▶ Data:
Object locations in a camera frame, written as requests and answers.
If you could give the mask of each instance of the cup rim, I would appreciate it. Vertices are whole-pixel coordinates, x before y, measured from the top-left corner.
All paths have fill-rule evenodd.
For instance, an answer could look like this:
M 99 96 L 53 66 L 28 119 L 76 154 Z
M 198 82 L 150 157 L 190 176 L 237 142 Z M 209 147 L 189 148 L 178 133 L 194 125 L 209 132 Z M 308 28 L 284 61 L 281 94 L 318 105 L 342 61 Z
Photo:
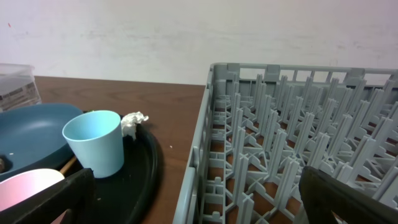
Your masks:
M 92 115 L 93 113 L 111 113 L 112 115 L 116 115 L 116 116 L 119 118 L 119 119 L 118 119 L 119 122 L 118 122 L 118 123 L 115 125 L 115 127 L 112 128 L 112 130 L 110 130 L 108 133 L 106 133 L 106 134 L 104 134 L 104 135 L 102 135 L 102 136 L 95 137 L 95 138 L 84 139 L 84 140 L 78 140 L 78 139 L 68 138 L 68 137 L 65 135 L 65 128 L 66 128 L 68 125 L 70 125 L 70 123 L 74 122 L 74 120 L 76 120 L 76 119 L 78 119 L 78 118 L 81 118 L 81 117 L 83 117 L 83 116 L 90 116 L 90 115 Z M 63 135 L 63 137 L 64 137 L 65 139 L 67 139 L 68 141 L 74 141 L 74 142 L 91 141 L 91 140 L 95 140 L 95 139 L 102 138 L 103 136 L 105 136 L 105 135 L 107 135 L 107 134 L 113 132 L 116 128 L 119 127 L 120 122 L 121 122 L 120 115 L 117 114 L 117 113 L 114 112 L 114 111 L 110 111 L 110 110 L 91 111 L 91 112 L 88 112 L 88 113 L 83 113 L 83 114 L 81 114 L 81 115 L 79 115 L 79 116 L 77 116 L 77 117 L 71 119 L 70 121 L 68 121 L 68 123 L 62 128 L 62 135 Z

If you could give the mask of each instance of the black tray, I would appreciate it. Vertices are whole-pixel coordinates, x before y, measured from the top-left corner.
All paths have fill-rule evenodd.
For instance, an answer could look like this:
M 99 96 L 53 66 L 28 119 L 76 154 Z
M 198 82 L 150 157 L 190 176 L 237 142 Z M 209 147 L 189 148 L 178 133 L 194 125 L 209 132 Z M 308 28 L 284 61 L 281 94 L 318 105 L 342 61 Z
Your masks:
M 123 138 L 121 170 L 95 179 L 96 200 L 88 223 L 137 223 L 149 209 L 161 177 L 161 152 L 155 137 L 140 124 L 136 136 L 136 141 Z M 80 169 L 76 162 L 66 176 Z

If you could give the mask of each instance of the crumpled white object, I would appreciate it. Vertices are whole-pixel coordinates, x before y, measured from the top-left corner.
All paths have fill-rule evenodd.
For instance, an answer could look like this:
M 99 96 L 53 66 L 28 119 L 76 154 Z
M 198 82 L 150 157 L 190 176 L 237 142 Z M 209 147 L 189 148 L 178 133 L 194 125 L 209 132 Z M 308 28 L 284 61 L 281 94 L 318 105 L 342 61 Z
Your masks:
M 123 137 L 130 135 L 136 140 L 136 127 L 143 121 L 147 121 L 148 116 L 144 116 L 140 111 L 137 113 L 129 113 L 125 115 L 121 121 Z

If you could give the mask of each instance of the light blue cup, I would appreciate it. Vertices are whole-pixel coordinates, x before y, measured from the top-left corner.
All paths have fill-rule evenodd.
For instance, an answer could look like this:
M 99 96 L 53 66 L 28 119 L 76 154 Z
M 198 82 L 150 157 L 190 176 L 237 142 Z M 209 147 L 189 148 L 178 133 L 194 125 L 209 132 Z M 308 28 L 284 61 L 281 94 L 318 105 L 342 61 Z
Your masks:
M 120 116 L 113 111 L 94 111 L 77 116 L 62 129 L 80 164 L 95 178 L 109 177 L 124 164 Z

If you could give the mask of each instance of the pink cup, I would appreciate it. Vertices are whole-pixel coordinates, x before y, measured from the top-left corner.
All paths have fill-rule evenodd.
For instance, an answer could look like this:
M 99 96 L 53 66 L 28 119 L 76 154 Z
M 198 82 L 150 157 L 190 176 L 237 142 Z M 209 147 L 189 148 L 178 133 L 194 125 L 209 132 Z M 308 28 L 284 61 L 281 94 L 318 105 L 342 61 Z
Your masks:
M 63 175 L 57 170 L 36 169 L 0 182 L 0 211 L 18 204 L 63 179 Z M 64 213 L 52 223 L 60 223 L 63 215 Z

--

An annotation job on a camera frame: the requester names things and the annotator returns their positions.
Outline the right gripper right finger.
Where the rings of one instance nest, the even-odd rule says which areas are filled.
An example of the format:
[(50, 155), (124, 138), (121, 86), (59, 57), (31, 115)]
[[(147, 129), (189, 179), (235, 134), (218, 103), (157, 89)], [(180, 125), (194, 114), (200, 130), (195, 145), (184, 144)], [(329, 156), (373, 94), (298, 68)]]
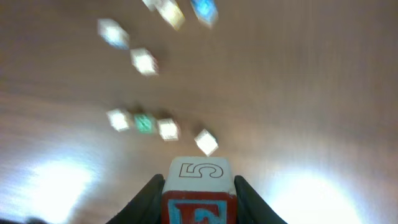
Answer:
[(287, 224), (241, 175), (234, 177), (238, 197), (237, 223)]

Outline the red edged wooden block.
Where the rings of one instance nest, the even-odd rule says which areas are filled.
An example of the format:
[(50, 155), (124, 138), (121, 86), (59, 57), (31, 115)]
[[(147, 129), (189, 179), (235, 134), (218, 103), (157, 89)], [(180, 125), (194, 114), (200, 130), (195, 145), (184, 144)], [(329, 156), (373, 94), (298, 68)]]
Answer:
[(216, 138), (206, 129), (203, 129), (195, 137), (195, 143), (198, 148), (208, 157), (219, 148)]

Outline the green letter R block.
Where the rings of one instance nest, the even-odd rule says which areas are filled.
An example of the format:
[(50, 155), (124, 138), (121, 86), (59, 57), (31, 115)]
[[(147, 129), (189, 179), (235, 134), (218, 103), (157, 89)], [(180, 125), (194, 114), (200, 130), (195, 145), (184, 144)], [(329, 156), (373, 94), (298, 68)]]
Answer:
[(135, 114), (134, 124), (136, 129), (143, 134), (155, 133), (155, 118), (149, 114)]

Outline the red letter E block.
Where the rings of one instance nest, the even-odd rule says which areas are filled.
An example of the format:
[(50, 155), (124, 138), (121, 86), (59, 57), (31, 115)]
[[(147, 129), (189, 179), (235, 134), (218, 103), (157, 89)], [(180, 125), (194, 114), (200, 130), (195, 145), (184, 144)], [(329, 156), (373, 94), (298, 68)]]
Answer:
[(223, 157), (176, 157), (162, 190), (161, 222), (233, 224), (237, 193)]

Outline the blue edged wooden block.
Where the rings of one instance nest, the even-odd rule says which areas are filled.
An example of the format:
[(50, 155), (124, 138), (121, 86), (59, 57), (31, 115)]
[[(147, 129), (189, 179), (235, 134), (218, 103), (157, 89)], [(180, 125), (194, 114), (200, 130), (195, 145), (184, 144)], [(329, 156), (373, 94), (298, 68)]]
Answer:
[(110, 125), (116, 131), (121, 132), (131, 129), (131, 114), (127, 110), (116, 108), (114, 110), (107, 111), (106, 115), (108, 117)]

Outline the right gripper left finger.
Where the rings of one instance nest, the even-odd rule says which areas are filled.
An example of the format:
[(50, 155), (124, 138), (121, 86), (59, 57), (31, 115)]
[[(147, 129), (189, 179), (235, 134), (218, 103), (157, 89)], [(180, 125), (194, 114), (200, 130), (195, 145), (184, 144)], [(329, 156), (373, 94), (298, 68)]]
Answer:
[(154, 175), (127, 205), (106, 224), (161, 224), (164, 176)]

▶ What is expected:
In the entries above, find the line holding "Outline the red edged wooden block." and the line holding "Outline the red letter E block.", then retype exactly those two lines and every line between them, and nothing else.

▶ Solution for this problem:
Outline the red edged wooden block.
Where the rings of one instance nest, the even-odd rule says which areas are filled.
An example of the format:
[(50, 155), (124, 138), (121, 86), (59, 57), (31, 115)]
[[(147, 129), (189, 179), (235, 134), (218, 103), (157, 89)], [(180, 125), (194, 114), (200, 130), (195, 145), (184, 144)], [(329, 156), (373, 94), (298, 68)]]
Answer:
[(216, 138), (206, 129), (203, 129), (195, 137), (195, 143), (198, 148), (208, 157), (219, 148)]

Outline the green letter R block.
Where the rings of one instance nest, the even-odd rule says which areas are filled.
An example of the format:
[(50, 155), (124, 138), (121, 86), (59, 57), (31, 115)]
[[(147, 129), (189, 179), (235, 134), (218, 103), (157, 89)], [(180, 125), (194, 114), (200, 130), (195, 145), (184, 144)], [(329, 156), (373, 94), (298, 68)]]
Answer:
[(135, 114), (134, 124), (136, 129), (143, 134), (155, 133), (155, 118), (149, 114)]

Outline the red letter E block.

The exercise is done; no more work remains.